Voluntary winding up
Voluntary winding up is a process where members decide to appoint a liquidator to finalise their corporation’s outstanding matters. After the corporation’s affairs are settled by the liquidator, the corporation can be deregistered.
We recommend that directors speak to an accountant or other financial professional before taking steps to wind up a corporation.
There are 2 types of voluntary winding up:
- members – this is an option only if the corporation is solvent. Solvent means it can pay its bills when they fall due. This type of winding up usually doesn’t involve creditors because the corporation has enough money to pay them out.
- creditors – this option is for a corporation that is insolvent. Insolvent means it doesn’t have enough money to pay its bills when they’re due. A creditors voluntary winding up is more complex than a members voluntary winding up because the liquidator needs to consult and hold meetings with creditors about paying off debts.
Definition: A creditor is anyone the corporation owes money to. For example, customers who paid for goods but haven’t received them; funding bodies who have provided funding but services haven’t yet been delivered; suppliers who have provided goods or services that the corporation hasn’t yet paid for; employees with outstanding wages or superannuation; unpaid amounts owing to the ATO.
Members can decide to voluntarily wind up if:
- a court has not already ordered the corporation be wound up
- the corporation isn’t under special administration.
What directors need to do
The first step to voluntarily winding up a corporation is the directors passing a resolution about the corporation’s solvency position and calling a general meeting to seek the member’s approval to wind up the corporation and appoint a liquidator.

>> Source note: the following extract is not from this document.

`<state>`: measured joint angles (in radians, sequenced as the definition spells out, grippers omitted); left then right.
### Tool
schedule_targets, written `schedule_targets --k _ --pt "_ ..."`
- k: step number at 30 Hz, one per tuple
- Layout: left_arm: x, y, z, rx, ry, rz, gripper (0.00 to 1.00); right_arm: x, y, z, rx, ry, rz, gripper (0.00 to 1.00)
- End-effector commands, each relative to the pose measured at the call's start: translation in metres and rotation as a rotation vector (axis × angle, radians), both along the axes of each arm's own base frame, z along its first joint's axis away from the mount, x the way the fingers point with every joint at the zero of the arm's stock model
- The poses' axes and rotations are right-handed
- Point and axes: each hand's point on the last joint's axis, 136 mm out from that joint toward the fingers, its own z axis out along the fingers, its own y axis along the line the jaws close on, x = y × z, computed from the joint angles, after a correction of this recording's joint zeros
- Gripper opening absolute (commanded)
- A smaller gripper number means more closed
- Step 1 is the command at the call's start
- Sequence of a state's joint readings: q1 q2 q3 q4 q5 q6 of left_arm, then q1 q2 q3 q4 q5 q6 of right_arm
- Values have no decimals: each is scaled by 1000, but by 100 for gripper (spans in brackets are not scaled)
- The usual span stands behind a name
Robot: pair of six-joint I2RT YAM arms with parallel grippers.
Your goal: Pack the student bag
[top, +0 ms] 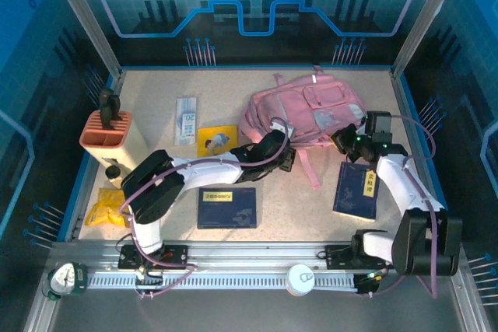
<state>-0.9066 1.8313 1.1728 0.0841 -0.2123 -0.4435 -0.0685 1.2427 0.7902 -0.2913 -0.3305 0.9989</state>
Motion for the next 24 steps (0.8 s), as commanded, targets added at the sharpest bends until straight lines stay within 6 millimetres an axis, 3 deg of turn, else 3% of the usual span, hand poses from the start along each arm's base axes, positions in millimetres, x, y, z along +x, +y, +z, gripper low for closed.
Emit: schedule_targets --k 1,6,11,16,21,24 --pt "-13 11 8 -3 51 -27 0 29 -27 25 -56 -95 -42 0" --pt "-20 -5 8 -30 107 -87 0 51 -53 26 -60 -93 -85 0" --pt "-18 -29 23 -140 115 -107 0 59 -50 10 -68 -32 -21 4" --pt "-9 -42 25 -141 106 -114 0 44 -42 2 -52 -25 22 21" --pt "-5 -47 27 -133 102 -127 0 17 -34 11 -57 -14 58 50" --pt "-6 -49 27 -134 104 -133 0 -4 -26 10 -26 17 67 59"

Directors hold a directors’ meeting to pass a resolution declaring either the corporation is:
- solvent and can pay all its debts within 12 months. Fill in and sign a ‘Declaration of solvency’ (use ASIC’s Form 520) and lodge it with ORIC, or
- insolvent.
The directors then call a general meeting of members proposing a special resolution to wind up the corporation and to appoint a liquidator – remember for a special resolution, the exact words of the special resolution must be in the notice.
The directors should prepare for the general meeting by seeking a proposal from a liquidator.
What members need to do
At the general meeting members vote on the special resolution to wind up the corporation. Remember, for a special resolution to pass, at least 75% of the votes cast by members must agree to it.
If the resolution is passed
If the special resolution passes, members then decide who will be the liquidator.
The corporation will then be in liquidation.
If the resolution isn’t passed
If directors recommend winding up a corporation but can’t get the required number of members to agree, the directors can apply for a court order to wind up.
We recommend directors seek legal advice before taking this step.